From the first line of the material to the line containing "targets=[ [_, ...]", inclusive, write out each line exactly, leaving out the pictures.

Recorded information:
• • • • • • •
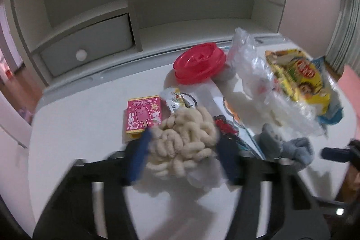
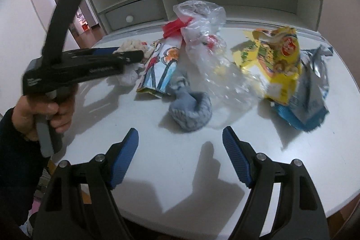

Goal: Collect trash
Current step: 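Grasp the puffed snack with the left tool while the right tool grasps the grey cloth, then carry both items to the black bin and open both tools over it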

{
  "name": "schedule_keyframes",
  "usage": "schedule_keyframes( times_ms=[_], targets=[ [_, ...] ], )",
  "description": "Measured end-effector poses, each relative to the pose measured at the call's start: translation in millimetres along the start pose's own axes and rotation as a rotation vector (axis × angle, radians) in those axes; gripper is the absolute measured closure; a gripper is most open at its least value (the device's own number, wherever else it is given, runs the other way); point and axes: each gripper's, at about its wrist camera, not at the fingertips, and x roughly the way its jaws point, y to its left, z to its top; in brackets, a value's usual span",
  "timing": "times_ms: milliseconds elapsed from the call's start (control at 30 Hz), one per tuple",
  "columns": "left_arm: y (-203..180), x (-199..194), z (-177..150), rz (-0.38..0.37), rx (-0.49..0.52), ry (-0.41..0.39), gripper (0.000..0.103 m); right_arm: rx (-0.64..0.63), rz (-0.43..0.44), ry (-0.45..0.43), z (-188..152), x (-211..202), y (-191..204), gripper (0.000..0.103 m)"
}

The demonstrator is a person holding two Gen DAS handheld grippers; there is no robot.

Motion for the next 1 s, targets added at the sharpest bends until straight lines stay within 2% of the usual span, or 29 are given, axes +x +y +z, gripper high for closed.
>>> schedule_keyframes(
  times_ms=[33, 133, 300, 333, 367, 400, 467, 600, 733, 900, 1000],
  targets=[
    [3, -4, 0, -0.007, -0.012, -0.007, 0.068, 0.002, -0.002, 0.001, 1, 3, 1, 0.028],
    [9, -21, -3, -0.003, -0.02, -0.033, 0.075, 0.014, -0.01, 0.013, 9, 15, 2, 0.033],
    [17, -50, -4, -0.027, -0.036, -0.078, 0.078, 0.032, -0.046, 0.029, 16, 30, 3, 0.043],
    [18, -55, -5, -0.024, -0.038, -0.086, 0.078, 0.033, -0.055, 0.031, 18, 34, 3, 0.05],
    [19, -59, -6, -0.019, -0.038, -0.094, 0.078, 0.031, -0.07, 0.029, 19, 36, 3, 0.067],
    [20, -62, -6, -0.011, -0.038, -0.099, 0.078, 0.028, -0.08, 0.031, 20, 37, 4, 0.077],
    [22, -69, -9, 0.008, -0.043, -0.108, 0.078, 0.039, -0.06, 0.028, 19, 32, 5, 0.082],
    [14, -80, -14, 0.002, -0.032, -0.111, 0.078, 0.015, -0.052, -0.002, 15, 11, 9, 0.084],
    [-21, -85, -18, -0.023, 0.025, -0.124, 0.078, 0.034, -0.04, -0.035, 3, -19, 2, 0.084],
    [-92, -94, -21, -0.141, 0.118, -0.156, 0.078, 0.108, -0.091, -0.1, -26, -73, -33, 0.084],
    [-143, -97, -25, -0.224, 0.184, -0.162, 0.078, 0.181, -0.168, -0.138, -53, -109, -69, 0.084]
  ],
)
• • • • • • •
Exercise answer:
Goal: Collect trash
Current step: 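Grasp the puffed snack with the left tool while the right tool grasps the grey cloth, then carry both items to the black bin and open both tools over it
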
{
  "name": "schedule_keyframes",
  "usage": "schedule_keyframes( times_ms=[_], targets=[ [_, ...] ], )",

What the exercise required is now complete.